Trump tax plan will sharply slash corporate tax rates

(Reworks top)

By Amanda Becker and Steve Holland

WASHINGTON, April 25 (Reuters) - U.S. President Donald Trump is proposing to slash the corporate income tax rate and offer multinational businesses a steep tax break on overseas profits brought into the United States, officials said late on Tuesday.

With financial markets eagerly anticipating a White House tax plan, Trump will also call for a sharp cut in the top rate on pass-through businesses, including many small business partnerships and sole proprietorships, to 15 percent from 39.6 percent, an administration official said.

He will propose cutting the income tax rate paid by public corporations to 15 percent from 35 percent, and allowing multinationals to bring in overseas profits at a tax rate of 10 percent versus 35 percent now, the official said.

Trump's proposal will not include a controversial "border-adjustment" tax on imports that was in earlier proposals floated by Republicans in the U.S. House of Representatives as a way to offset revenue losses resulting from tax cuts.
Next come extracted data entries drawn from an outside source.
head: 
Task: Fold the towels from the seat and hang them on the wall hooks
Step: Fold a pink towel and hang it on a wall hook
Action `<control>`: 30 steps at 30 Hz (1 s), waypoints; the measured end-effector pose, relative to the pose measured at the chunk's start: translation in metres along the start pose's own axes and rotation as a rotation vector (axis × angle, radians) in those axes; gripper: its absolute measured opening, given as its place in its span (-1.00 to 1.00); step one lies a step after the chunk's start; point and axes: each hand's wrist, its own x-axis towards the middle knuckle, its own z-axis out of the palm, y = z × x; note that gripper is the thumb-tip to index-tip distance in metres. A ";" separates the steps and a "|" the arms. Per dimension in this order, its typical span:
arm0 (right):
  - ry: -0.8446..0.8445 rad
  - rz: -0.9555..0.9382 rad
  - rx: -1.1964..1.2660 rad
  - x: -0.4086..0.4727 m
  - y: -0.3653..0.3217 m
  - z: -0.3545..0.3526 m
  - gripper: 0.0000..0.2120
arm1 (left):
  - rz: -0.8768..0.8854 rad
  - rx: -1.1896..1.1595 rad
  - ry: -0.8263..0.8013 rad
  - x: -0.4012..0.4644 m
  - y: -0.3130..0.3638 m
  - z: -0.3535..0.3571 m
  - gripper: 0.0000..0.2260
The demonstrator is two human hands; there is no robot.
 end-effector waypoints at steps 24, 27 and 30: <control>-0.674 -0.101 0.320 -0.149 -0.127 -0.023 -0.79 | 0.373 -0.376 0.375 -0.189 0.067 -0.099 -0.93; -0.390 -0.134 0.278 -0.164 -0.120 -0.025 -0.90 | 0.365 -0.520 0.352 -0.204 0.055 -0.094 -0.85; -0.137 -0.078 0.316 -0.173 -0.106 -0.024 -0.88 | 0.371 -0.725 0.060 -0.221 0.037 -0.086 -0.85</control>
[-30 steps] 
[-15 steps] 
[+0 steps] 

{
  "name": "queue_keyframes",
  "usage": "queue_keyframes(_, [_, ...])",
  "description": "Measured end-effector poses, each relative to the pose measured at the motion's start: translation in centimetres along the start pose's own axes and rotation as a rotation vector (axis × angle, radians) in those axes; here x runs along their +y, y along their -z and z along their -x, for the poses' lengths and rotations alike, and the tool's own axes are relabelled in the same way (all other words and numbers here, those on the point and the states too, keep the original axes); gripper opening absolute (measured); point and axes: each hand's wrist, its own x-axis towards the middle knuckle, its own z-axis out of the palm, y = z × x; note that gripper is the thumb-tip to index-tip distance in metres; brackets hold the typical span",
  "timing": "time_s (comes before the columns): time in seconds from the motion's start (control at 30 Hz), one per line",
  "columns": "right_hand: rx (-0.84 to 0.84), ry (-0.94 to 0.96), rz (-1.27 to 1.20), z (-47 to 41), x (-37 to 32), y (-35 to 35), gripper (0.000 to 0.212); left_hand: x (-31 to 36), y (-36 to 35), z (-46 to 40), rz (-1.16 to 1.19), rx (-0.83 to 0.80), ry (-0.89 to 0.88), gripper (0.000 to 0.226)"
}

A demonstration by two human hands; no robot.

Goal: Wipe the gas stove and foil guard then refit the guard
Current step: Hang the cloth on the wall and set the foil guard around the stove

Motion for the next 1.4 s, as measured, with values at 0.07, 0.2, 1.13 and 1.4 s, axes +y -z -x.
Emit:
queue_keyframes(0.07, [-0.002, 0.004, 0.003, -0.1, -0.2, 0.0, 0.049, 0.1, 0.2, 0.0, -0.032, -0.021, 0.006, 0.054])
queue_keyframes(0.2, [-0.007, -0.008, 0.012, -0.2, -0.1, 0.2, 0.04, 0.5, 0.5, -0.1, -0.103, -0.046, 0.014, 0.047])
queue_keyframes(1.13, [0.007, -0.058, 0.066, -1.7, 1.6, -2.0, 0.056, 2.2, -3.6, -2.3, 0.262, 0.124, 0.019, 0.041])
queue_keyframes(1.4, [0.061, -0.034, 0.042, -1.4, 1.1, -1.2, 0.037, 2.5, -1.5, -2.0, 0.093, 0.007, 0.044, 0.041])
Trump's tax blueprint will fall short of the kind of comprehensive tax reform that Republicans have long discussed, and serve chiefly as a guidepost for lawmakers in the House and Senate.

"We're driving this a little bit more," a senior White House official told a group of reporters late on Tuesday.

The plan is not expected by analysts to include any proposals for raising new revenue to offset that lost by the tax cuts, and so, if enacted, it would potentially add billions of dollars to the federal deficit.

Trump sent Treasury Secretary Steve Mnuchin and National Economic Council Director Gary Cohn to Capitol Hill on Tuesday to brief lawmakers on the plan to be unveiled on Wednesday afternoon, likely by Mnuchin.

Mnuchin has been leading the administration’s effort to craft a tax package that can win support in Congress, although the proposals would have a long way to go before becoming law, even with Republicans in control of both the House and Senate.

Mnuchin has said the cuts will pay for themselves by generating more economic growth but fiscal hawks, potentially some in Trump’s own Republican Party, along with Democrats, are certain to question these claims.

Trump also may cap the individual top tax rate at 33 percent, repeal the estate and alternative minimum taxes and cut taxes for the middle class, analysts said.

Whether Trump will include provisions that could attract Democratic votes, such as a proposal to fund infrastructure spending or a child-care tax credit as proposed by his daughter Ivanka, is still the subject of speculation.